Problem description – Reproduce the records word for word, from the first line to the line containing "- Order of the".

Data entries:
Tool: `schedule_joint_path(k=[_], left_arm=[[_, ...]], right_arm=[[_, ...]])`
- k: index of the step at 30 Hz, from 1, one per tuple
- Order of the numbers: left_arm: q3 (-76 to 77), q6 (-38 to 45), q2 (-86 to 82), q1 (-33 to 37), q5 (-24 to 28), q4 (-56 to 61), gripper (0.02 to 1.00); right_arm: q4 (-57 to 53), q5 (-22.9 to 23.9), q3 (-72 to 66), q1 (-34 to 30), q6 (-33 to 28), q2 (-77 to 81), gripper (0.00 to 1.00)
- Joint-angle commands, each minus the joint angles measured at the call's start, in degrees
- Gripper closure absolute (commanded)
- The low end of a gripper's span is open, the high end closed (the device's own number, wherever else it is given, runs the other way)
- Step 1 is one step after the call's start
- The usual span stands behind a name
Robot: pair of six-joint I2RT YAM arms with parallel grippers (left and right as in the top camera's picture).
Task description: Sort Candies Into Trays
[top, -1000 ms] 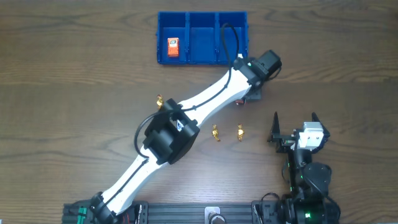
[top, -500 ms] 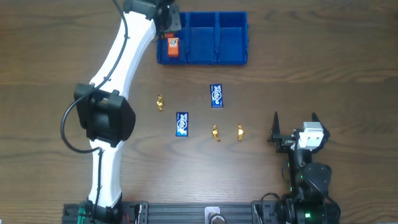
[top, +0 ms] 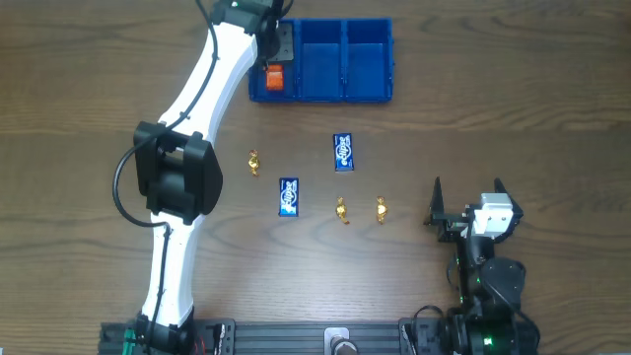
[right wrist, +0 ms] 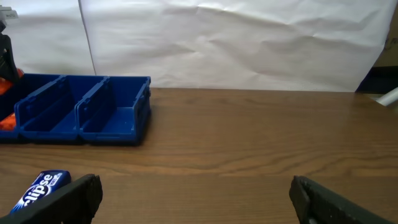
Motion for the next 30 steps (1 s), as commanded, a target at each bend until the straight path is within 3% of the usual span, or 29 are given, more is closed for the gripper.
schedule_joint_path(k=[1, 4, 6, 9, 12, 18, 24, 30], left_arm=[[-0.02, 1.03, 1.01, 0.59, 0.04, -0.13, 0.691], [-0.02, 1.05, 1.01, 0.66, 0.07, -0.09, 0.682], [-0.02, 0.92, 1.01, 0.66, -0.39, -0.02, 0.619], [-0.02, 0.76, 0.98, 0.83, -1.01, 0.04, 0.29], [-0.04, -0.55, -1.42, 0.83, -3.23, -0.55, 0.143], [-6.01, -0.44, -21.73, -1.05, -9.81, 3.43, 0.082], [-41.35, 6.51, -57.64, 0.04, -9.84, 31.63, 0.02], [-67.04, 10.32, -84.24, 6.45, -7.04, 42.86, 0.018]], right_arm=[[-0.2, 0.11, -0.11, -0.13, -0.63, -0.31, 0.003], [-0.2, 0.11, -0.11, -0.13, -0.63, -0.31, 0.003], [-0.2, 0.11, -0.11, -0.13, -0.63, -0.31, 0.003], [-0.2, 0.11, -0.11, -0.13, -0.63, -0.31, 0.003], [-0.2, 0.11, -0.11, -0.13, -0.63, -0.31, 0.003], [-0.17, 0.11, -0.11, -0.13, -0.63, -0.31, 0.003], [-0.2, 0.11, -0.11, -0.13, -0.63, -0.31, 0.003], [-0.2, 0.11, -0.11, -0.13, -0.63, -0.31, 0.003]])
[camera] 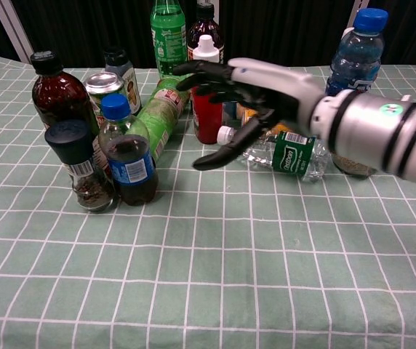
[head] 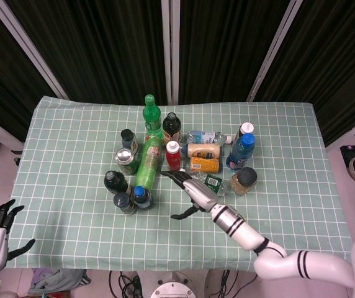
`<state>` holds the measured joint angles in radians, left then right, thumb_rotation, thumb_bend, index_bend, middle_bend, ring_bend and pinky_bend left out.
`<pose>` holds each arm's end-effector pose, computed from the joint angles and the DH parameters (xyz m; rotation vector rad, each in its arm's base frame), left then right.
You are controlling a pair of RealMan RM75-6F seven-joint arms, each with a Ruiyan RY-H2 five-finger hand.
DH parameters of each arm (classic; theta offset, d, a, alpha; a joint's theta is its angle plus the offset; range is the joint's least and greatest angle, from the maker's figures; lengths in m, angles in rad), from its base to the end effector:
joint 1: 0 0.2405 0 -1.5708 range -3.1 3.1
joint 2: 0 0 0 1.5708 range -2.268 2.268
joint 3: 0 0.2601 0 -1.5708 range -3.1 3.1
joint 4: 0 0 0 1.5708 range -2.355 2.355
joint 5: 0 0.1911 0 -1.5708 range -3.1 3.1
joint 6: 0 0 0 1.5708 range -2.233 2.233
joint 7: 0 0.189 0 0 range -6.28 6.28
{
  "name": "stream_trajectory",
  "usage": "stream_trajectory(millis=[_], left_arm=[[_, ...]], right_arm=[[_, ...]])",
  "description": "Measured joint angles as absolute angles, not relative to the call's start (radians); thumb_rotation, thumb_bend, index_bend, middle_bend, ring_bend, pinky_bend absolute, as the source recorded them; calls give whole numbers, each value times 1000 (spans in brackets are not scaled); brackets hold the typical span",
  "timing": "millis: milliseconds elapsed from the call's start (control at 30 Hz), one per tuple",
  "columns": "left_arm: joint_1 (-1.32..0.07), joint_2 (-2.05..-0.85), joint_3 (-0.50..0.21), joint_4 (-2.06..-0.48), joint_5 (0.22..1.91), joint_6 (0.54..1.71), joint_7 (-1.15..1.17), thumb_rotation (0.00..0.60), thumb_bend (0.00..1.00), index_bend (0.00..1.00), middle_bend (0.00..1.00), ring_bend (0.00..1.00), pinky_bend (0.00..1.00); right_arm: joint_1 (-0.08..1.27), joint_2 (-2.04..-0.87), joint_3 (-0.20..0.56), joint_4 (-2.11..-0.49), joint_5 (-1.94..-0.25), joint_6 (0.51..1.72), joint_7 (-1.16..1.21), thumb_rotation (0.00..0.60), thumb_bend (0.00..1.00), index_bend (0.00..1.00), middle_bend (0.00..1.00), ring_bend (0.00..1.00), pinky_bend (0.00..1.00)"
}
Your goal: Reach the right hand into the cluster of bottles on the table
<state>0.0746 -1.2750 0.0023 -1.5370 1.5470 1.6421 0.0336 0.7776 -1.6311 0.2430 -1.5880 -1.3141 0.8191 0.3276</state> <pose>-0.3238 0.1644 0.1493 -1.2560 -0.9365 -0.9038 -0.0490 -0.3384 -0.0556 1.9046 -1.6796 1.4148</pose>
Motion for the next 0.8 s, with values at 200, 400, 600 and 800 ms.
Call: stream_trajectory(millis=[200, 400, 600, 800], left_arm=[[81, -1281, 2, -1515, 1535, 1638, 12, 600, 0, 220, 109, 113, 160], [88, -1285, 0, -1495, 1525, 1639, -11, 600, 0, 220, 109, 113, 160], [98, -1289, 2, -1480, 1523, 1647, -27, 600, 0, 220, 109, 113, 160], [110, -1288, 2, -1477, 1522, 1658, -34, 600, 0, 219, 109, 113, 160]], right_arm=[[880, -1801, 303, -1436, -1210, 764, 278, 600, 0, 0, 79, 0, 7], [909, -1909, 314, -1322, -1205, 795, 242, 600, 41, 92, 205, 8, 75], [905, -2007, 309, -1204, -1255, 910, 241, 600, 383, 505, 473, 226, 234], [872, -2021, 293, -1188, -1338, 1022, 306, 600, 463, 617, 538, 289, 280]])
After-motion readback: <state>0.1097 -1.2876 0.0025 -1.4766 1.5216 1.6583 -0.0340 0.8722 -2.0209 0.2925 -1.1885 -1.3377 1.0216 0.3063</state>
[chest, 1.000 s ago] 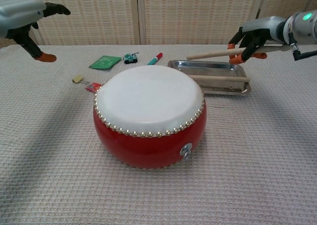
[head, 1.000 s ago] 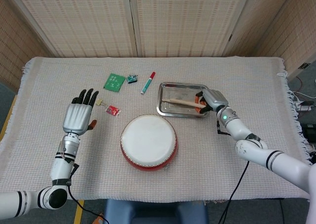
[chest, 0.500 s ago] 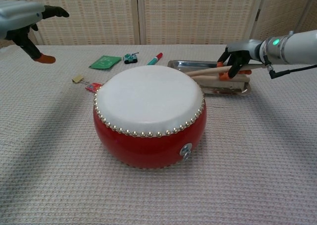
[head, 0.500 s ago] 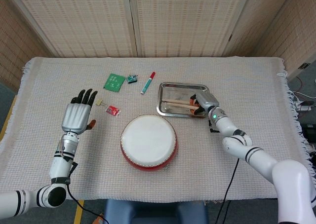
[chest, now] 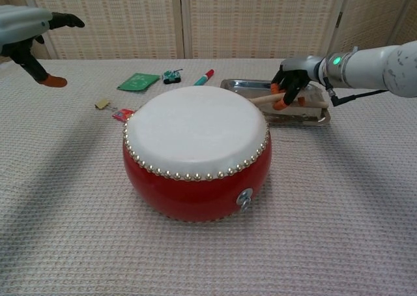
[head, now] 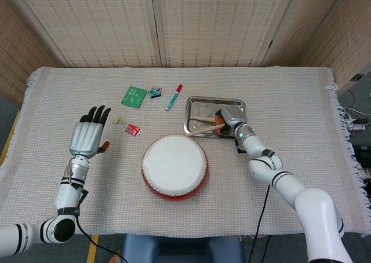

Response to the exercise –
Tool: `schedule_joint_path(k=[_], left_arm=[[_, ...]], right_arm=[[_, ...]])`
- k: index of the step at 30 Hz, from 1, one per tuple
- Order of the numbers: left_arm: q3 (-76 to 77), q6 (-38 to 45), q2 (-86 to 82), q1 (-33 to 37), q5 (-24 to 28), q4 (-56 to 61), gripper (0.02 to 1.00); right_arm: q4 (-57 to 53), q5 (-22.9 to 23.9), q3 (-72 to 66), q1 (-34 to 30), q6 (-33 to 28), q2 (-77 to 81), gripper (0.00 to 1.00)

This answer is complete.